## ABOUT THIS TASK
Write out the opening lines of the data word for word, up to and including the line with "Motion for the", and leave every picture and every later line out.

──────────

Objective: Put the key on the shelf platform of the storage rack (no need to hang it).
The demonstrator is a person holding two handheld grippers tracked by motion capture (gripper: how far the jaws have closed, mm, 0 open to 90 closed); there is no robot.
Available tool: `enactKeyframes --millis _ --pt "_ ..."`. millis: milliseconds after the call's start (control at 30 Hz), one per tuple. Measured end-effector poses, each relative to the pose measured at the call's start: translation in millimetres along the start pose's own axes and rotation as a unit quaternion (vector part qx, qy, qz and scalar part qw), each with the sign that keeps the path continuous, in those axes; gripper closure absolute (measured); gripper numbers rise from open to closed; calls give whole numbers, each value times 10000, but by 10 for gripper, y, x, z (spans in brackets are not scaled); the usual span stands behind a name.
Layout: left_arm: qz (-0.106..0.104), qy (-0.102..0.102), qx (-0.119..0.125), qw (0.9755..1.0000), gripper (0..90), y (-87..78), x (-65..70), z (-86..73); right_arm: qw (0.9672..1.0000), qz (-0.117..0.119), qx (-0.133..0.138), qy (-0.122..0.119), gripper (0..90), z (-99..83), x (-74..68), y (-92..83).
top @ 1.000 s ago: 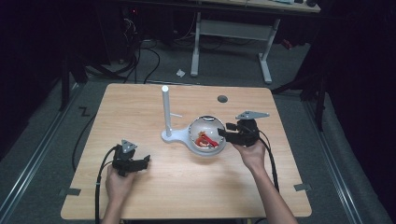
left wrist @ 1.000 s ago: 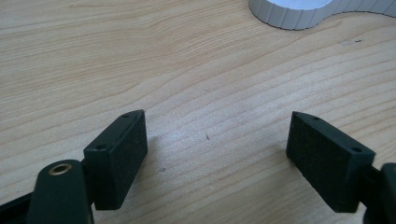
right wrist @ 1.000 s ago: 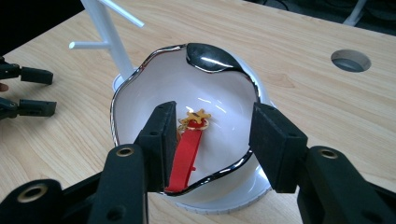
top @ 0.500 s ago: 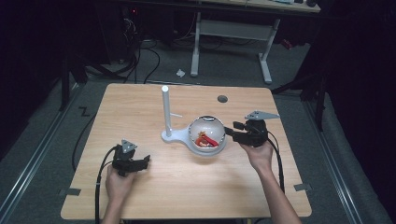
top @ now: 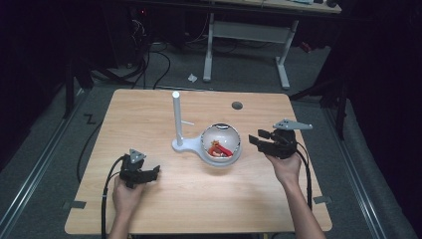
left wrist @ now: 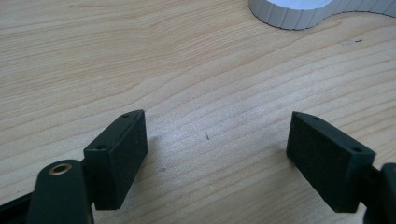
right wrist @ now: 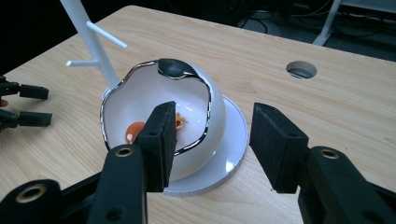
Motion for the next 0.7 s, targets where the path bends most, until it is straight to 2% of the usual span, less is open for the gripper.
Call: enactKeyframes --millis 333,700 --pt "-2 -1 -5 10000 209 0 0 -1 9998 -75 -13 174 512 -120 126 -76" --pt "-1 -1 -7 10000 209 0 1 -1 9990 -210 112 386 513 -253 304 -244"
Point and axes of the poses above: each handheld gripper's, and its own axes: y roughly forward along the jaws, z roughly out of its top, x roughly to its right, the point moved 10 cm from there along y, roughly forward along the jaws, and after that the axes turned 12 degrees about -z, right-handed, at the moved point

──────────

## ANSWER TO THIS PROBLEM
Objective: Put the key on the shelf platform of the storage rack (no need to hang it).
The demonstrator is a person holding two handheld grippers tracked by motion capture (gripper: how far the jaws have closed, mm, 0 open to 90 closed); there is no robot.
Available tool: `enactKeyframes --millis _ --pt "_ ..."`. millis: milliseconds after the call's start (control at 30 Hz), one per tuple. Measured end-effector poses, each relative to the pose measured at the call's start: translation in millimetres along the start pose's own axes and rotation as a unit quaternion (vector part qx, qy, qz and scalar part qw), each with the sign that keeps the path continuous, in those axes; gripper closure absolute (measured); gripper numbers rise from open to closed; calls give whole numbers, each value times 10000, but by 10 for gripper, y, x, z (spans in brackets are not scaled); the usual span stands behind a name.
Layout: left_arm: qz (-0.106..0.104), qy (-0.102..0.102), qx (-0.119..0.125), qw (0.9755..1.0000), gripper (0..90), y (-87..78), x (-65..70), z (-86..73); right_arm: qw (0.9672..1.0000), qz (-0.117..0.119), qx (-0.133..0.138), qy (-0.122..0.119), gripper (0..90), z (-99..83), x (-74..68), y (-92..83).
top @ 1.000 s ago: 
left wrist @ 1.000 s ago: 
right wrist @ 1.000 s ago: 
top @ 0.500 s ago: 
top @ now: 
left wrist @ now: 
right wrist @ now: 
Motion for the next 0.7 s, targets where the path bends most, until it is straight to 2% of the usual span, less is open for the gripper.

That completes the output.